In orchards, ½ M was significantly higher at the 1st cut in OM-E at 5.089 days than in OM-L at 4.915 days and higher than at the 2nd cut at 4.900 and 4.933 days in OM-L and OM-E, respectively. Sampling in the lowland hay meadows at the same timepoints of the 1st and 2nd cut in the orchards yielded a mean over conservation status in ½ M of 4.964 and 5.994 days, respectively.

No kinetics data could be obtained for meadow LHM-A at the 2nd, 7th, and 8th cutting dates, for meadow LHM-B at the 15th cutting date, and for meadow LHM-C at the 16th and 20th cutting dates.

The Pearson correlation matrix (

Table 2. Pearson correlation of kinetic parameters of modified Gompertz function and specific methane yields (SMYs) of three lowland hay meadows (LHMs) characterised by different conservation statuses. Three replicates per sample. Data are not available for eight samples.

		Rm	λ	½ M	SMY
Rm	Pearson Correlation	1
λ	Pearson Correlation	0.876 **	1
½ M	Pearson Correlation	−0.897 **	−0.766 **	1
SMY	Pearson Correlation	0.901 **	0.693 **	−0.777 **	1

R_m (m³ kg⁻¹_(oDM) d⁻¹); λ (d); ½ M (d), ADF, ADL (%_(oDM)); n = 156; ** significant at p < 0.001.

) shows the significant correlations between the modelled kinetic parameters and the measured specific methane yields. The daily maximum methane formation rate R_m and the lag phase are positively correlated with the specific methane yield; ½ M is inversely correlated.

All samples had a lag phase value of less than one day. This indicates a well-run biogas process with a well-adapted reactive inoculum and an existing substrate that does not have high levels of crude fat or other inhibitors [79]. When looking at the crude fat content and lag phase values of the lowland hay meadows, it is noticeable that both values decrease until the first half of vegetation period, and no clear trend can be seen in the second half of the vegetation period.

Pretreatment of the material has a positive influence on the kinetics of the biogas process [68,80]. However, the parameters for R_m and ½ M are in ranges of values that would generally be too inert for demand-oriented biogas production, as currently promoted by policy in Germany [81]. Seasonal substrate of lignocellulose is often used as a co-substrate [82,83]. Also, the base gas production of seasonally flexible biogas plants is greatly reduced in the summer months, and demand peaks are then covered by gas storage [84,85].

4. Conclusions

The use of cuttings from species-rich hay meadows and orchard meadows for biogas production as seasonal biomass can be an important component in the protection and conservation of these habitats.

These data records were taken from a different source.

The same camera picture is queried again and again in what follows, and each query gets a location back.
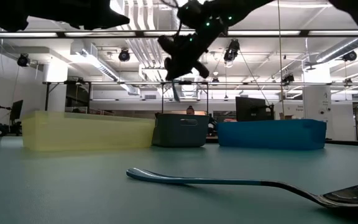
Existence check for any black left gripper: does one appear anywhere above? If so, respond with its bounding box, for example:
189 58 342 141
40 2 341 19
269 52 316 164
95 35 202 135
26 0 131 29

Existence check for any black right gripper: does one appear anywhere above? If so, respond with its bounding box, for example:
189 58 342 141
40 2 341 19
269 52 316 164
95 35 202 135
158 27 226 81

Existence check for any blue-handled dark spoon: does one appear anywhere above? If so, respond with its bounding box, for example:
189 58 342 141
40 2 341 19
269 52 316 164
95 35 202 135
126 167 358 210
172 80 181 103

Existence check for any black ceiling-hung spotlight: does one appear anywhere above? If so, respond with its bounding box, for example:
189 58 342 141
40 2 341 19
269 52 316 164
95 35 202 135
16 53 30 68
281 73 295 85
342 50 358 62
118 49 131 62
223 39 241 68

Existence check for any grey plastic bin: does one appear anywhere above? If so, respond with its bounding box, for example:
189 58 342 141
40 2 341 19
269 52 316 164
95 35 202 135
151 113 211 148

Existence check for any black computer monitor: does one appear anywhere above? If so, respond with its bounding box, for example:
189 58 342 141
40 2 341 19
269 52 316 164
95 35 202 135
235 96 275 123

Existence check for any thin vertical pole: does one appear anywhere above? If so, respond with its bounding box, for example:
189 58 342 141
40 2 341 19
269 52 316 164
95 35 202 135
277 0 284 108

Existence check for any yellow translucent plastic bin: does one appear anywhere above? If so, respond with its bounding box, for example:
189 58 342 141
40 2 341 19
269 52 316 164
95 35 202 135
21 110 156 152

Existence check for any blue plastic bin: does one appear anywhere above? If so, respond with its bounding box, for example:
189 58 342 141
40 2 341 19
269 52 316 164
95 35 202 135
216 118 328 151

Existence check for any overhead light bar beam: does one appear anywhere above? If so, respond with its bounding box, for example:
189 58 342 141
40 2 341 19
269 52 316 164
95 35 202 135
0 30 358 39

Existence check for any small black monitor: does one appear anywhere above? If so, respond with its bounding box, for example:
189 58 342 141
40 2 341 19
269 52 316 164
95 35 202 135
9 99 24 124

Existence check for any teal table mat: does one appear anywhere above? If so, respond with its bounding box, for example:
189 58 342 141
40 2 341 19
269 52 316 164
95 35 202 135
0 136 358 224

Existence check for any black background table frame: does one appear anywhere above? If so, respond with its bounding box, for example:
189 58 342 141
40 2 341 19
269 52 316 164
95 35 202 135
42 80 211 114

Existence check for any black aluminium table frame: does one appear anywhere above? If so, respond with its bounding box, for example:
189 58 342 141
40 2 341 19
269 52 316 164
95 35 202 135
324 139 358 148

Later cutting dates, which make sense from a nature conservation perspective, have no influence on the potential area methane yield. The newly accumulated AGB compensates for the simultaneous decrease in specific methane yield. Mowing before the flowering of main grasses and fertilisation of the areas increase the specific methane yield and promote biomass production but deteriorate the conservation status of the meadows and significantly change the species composition [86,87].

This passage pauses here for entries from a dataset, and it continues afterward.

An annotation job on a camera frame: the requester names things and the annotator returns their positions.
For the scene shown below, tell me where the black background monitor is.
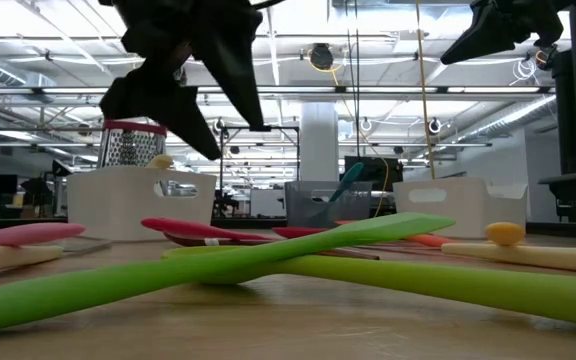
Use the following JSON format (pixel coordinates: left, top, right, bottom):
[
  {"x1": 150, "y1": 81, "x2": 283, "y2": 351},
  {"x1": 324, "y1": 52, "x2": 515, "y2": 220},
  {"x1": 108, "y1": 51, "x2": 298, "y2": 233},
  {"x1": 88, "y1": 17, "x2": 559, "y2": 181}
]
[{"x1": 343, "y1": 155, "x2": 404, "y2": 194}]

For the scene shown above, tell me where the brown wooden spoon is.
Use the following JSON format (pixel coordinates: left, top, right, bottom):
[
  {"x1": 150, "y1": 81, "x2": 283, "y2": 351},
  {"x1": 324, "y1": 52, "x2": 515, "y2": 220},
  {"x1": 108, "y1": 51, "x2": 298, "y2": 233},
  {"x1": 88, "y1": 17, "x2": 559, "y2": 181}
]
[{"x1": 165, "y1": 233, "x2": 380, "y2": 261}]

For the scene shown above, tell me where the red metal box grater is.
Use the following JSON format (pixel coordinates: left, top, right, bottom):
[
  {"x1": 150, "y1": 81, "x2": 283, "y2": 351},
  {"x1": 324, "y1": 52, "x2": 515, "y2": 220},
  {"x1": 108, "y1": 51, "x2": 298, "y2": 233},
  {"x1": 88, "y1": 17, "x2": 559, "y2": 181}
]
[{"x1": 96, "y1": 119, "x2": 168, "y2": 169}]

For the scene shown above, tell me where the blue silicone spatula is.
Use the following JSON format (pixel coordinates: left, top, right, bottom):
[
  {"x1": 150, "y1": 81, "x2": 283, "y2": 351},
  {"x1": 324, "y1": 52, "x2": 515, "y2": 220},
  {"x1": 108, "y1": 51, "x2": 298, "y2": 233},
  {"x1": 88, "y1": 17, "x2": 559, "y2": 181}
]
[{"x1": 312, "y1": 161, "x2": 365, "y2": 226}]

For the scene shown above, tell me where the black background frame rig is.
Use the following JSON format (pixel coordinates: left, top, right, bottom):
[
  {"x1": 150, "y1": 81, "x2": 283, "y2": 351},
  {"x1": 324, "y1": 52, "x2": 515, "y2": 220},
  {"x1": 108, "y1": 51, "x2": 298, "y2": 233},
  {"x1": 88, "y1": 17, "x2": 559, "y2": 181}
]
[{"x1": 219, "y1": 125, "x2": 301, "y2": 221}]

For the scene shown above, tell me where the white plastic handled bin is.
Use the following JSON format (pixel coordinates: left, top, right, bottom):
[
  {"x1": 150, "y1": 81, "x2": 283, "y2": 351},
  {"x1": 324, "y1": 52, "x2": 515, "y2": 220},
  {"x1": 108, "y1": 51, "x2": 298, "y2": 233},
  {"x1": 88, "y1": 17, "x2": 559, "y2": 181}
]
[
  {"x1": 66, "y1": 165, "x2": 218, "y2": 243},
  {"x1": 392, "y1": 175, "x2": 529, "y2": 240}
]

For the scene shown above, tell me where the red silicone spatula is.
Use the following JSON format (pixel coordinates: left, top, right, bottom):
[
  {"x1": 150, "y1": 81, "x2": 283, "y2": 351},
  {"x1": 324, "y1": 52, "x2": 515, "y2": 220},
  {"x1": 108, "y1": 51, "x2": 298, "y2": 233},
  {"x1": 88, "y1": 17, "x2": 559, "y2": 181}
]
[{"x1": 140, "y1": 217, "x2": 279, "y2": 244}]

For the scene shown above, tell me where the grey translucent plastic bin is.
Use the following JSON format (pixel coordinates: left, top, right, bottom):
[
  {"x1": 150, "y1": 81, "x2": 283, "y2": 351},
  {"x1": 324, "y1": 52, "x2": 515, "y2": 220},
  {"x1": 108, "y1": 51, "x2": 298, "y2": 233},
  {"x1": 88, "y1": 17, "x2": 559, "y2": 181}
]
[{"x1": 283, "y1": 179, "x2": 373, "y2": 229}]

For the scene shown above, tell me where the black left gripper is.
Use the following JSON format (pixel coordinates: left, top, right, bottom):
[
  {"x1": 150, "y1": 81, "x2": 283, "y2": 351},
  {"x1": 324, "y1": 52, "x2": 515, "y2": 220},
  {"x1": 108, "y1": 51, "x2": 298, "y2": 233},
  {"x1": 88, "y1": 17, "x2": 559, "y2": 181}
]
[{"x1": 99, "y1": 0, "x2": 267, "y2": 161}]

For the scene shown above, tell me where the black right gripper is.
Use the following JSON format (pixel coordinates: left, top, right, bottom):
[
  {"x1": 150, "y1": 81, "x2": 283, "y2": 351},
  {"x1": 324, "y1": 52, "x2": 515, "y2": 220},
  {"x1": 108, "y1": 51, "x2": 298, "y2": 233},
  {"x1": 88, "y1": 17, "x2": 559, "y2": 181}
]
[{"x1": 440, "y1": 0, "x2": 576, "y2": 66}]

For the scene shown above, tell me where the green silicone spoon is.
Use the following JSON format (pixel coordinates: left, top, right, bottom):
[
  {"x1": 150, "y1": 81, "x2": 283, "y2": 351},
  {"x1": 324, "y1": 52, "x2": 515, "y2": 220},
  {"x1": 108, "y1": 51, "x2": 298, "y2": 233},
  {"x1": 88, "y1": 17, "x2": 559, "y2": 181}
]
[{"x1": 160, "y1": 244, "x2": 576, "y2": 331}]

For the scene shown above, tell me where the white building column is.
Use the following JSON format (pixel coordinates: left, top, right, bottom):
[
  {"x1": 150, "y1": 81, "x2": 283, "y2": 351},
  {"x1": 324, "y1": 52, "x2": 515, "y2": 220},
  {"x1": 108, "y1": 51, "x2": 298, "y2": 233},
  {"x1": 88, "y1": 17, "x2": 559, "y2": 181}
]
[{"x1": 300, "y1": 102, "x2": 340, "y2": 182}]

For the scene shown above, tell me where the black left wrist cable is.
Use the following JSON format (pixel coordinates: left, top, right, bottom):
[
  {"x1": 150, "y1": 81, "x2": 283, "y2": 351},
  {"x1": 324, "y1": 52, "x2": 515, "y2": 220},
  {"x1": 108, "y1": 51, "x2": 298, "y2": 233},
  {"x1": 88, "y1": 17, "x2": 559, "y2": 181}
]
[{"x1": 250, "y1": 0, "x2": 289, "y2": 11}]

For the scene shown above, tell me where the black ceiling cable reel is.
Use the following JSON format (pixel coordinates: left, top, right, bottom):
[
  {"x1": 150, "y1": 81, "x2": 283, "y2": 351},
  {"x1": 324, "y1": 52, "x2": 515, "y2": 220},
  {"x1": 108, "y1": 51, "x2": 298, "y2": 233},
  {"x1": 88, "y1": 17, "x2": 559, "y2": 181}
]
[{"x1": 309, "y1": 42, "x2": 335, "y2": 71}]

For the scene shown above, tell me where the pink silicone spatula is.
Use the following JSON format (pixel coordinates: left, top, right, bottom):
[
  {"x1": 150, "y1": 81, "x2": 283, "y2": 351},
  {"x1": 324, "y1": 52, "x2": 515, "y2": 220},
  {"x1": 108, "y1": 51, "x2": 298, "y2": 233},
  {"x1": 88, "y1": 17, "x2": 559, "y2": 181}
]
[{"x1": 0, "y1": 222, "x2": 87, "y2": 249}]

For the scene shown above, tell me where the red silicone spoon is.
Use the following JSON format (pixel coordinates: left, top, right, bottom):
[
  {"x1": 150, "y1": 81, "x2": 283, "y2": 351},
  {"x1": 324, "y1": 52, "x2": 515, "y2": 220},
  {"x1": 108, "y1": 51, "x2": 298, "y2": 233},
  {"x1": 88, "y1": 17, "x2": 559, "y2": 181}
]
[{"x1": 271, "y1": 225, "x2": 364, "y2": 240}]

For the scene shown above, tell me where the yellow silicone spatula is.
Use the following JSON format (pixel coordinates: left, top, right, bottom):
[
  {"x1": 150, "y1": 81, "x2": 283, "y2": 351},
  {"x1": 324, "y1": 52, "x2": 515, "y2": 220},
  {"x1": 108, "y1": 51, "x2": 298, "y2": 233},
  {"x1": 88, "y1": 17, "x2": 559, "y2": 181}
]
[{"x1": 485, "y1": 221, "x2": 527, "y2": 247}]

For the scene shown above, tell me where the orange silicone spatula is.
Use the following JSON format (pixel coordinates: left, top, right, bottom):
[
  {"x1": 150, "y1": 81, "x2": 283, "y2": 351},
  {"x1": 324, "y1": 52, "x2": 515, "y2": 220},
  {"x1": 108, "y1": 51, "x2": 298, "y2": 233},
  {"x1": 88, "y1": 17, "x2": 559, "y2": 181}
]
[{"x1": 335, "y1": 219, "x2": 457, "y2": 249}]

The hectare methane yields depend primarily on the AGB, with the amount of precipitation or water availability playing a decisive role, especially for the amount of AGB that can still be harvested during the second cut. The cuttings are well-suited for biogas production due to the good specific methane yields that can be achieved, but the harvest quantities are low in contrast to other substrates.

Cost-effective pre-treatment of the lignocellulosic material is essential, as otherwise, the material cannot be economically fed into a biogas plant. Further, pre-treatment prevents undesirable process disruptions such as the formation of floating layers or clogging of plant components [88,89].

However, mowing orchard meadows is a labour-intensive task that cannot be compensated for by the expected biogas yields alone [68]. Nevertheless, the maintenance of these meadows represents a cultural landscape and nature conservation measure that has a high ecological value, which must be taken into account in monetary terms.

The treatment of the cuttings in practice, e.g., handling, storage, pre-treatment, should be the subject of further research so that the energetic use of extensive grassland systems can find its way into modern agricultural systems in which biodiversity is also no longer neglected.